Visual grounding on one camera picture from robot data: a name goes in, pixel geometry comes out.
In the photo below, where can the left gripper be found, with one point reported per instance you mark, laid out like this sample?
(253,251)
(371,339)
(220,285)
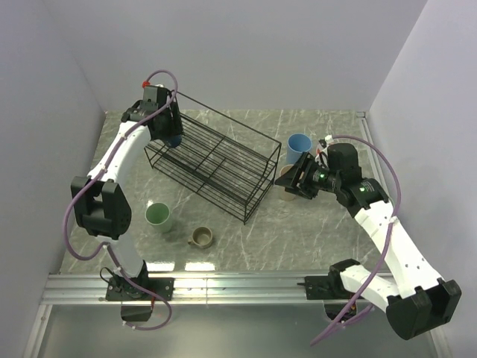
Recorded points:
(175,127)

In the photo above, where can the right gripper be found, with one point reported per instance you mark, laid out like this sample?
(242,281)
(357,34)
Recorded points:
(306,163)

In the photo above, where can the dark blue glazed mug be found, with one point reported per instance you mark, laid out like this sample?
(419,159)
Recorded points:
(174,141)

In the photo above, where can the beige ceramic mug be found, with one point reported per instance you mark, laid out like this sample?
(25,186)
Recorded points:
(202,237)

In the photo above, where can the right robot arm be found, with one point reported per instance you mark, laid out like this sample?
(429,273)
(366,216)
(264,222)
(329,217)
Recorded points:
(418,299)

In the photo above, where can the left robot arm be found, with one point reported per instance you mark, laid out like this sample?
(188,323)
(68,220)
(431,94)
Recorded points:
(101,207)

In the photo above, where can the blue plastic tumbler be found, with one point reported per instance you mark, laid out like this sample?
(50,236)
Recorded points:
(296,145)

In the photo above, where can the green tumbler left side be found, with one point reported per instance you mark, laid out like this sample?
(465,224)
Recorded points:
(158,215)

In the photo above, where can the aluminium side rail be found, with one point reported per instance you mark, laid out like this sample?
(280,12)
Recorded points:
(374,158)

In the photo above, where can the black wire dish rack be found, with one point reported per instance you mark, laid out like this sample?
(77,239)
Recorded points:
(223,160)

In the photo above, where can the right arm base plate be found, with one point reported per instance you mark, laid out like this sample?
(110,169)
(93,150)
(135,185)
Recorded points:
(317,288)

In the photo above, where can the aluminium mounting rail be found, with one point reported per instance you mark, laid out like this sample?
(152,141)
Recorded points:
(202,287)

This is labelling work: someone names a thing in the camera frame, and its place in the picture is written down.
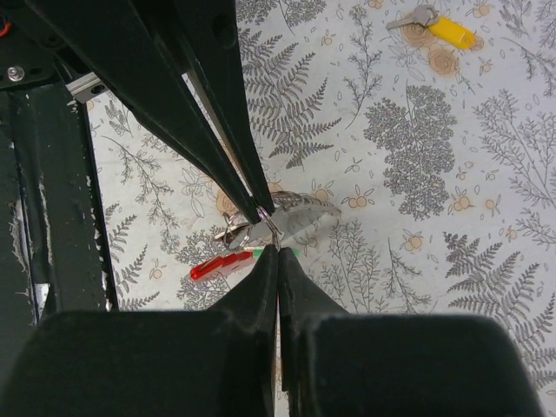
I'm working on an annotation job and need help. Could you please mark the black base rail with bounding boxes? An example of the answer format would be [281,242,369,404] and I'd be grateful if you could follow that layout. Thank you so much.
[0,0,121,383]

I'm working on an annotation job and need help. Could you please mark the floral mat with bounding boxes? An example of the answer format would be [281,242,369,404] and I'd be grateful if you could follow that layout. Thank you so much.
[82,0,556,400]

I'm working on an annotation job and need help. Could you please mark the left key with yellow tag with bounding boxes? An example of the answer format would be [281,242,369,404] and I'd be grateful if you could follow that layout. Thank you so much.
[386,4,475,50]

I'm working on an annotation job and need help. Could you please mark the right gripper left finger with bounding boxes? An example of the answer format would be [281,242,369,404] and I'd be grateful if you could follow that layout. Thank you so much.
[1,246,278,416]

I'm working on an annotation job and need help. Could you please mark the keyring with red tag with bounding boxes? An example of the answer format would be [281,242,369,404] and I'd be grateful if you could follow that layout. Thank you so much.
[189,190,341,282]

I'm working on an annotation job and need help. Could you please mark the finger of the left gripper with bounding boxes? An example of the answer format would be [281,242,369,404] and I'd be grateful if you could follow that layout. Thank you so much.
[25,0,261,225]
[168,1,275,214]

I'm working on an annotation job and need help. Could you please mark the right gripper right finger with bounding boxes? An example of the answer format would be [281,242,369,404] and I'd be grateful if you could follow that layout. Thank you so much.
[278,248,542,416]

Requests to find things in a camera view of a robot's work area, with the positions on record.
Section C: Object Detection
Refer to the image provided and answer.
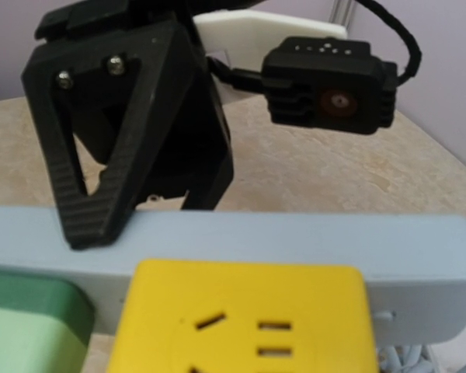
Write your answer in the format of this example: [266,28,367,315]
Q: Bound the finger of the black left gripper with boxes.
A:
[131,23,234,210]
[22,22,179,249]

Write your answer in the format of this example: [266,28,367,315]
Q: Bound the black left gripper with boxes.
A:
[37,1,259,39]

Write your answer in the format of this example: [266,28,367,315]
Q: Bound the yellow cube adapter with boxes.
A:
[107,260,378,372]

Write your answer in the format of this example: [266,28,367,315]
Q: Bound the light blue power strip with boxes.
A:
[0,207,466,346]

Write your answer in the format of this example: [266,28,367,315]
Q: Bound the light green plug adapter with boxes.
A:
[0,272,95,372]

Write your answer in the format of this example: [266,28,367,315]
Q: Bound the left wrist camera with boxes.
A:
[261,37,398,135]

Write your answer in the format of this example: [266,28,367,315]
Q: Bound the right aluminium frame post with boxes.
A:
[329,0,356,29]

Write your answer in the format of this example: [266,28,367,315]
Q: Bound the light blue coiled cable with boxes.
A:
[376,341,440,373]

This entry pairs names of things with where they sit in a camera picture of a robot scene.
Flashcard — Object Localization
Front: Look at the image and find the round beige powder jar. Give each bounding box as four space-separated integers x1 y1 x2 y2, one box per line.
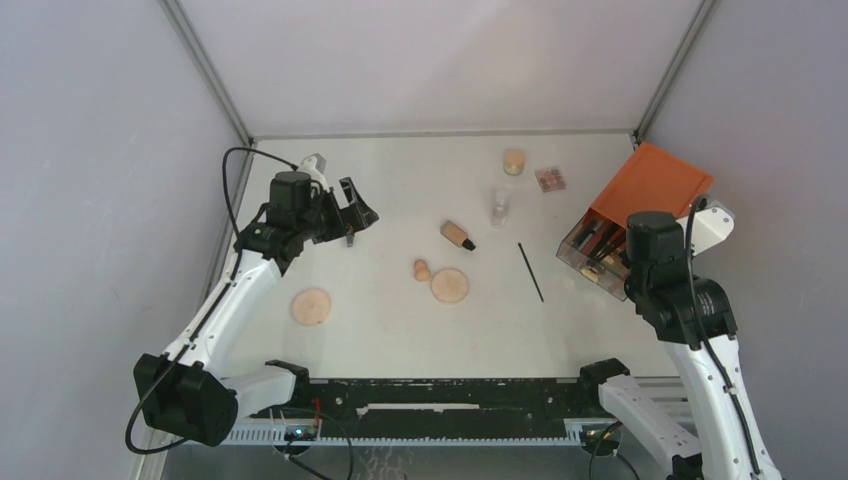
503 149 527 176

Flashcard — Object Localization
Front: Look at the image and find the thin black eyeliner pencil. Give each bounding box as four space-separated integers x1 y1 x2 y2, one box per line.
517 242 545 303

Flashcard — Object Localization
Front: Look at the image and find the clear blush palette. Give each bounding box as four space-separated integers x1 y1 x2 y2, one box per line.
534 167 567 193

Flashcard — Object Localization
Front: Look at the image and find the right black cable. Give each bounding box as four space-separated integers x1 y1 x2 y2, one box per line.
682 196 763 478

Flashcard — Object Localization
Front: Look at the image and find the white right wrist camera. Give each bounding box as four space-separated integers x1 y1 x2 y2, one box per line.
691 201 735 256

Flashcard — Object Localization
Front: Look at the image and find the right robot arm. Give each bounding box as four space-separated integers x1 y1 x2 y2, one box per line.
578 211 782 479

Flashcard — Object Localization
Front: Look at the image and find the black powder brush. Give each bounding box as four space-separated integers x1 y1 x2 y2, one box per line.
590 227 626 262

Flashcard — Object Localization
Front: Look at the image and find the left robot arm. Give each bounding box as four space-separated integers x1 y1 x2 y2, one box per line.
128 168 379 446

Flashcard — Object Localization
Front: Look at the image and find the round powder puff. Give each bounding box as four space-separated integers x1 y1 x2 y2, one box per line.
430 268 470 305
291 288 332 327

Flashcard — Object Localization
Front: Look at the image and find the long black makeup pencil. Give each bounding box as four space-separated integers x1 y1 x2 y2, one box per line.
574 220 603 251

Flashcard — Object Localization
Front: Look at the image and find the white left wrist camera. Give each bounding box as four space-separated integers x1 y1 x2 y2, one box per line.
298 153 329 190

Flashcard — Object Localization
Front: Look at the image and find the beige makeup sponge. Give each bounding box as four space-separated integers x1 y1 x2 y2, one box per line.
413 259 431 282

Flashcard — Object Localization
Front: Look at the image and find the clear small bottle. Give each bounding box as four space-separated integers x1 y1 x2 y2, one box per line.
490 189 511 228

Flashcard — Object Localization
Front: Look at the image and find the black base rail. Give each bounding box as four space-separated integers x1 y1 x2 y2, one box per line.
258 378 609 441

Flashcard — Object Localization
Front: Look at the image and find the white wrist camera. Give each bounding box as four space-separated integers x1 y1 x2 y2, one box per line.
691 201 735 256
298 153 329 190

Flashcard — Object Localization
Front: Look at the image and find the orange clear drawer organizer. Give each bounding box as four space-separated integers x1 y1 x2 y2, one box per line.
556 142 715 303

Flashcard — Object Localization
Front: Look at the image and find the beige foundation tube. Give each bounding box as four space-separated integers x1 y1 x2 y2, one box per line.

_TASK INSTRUCTIONS_:
Using the material above, gather every line that includes "tumbler".

_ANSWER AREA_:
In the photo above, where can the blue plastic tumbler be found, with one point reported per instance you mark, laid out like this sample?
In the photo above, where can the green tumbler left side be found, with one point reported per instance you mark, laid out like this sample?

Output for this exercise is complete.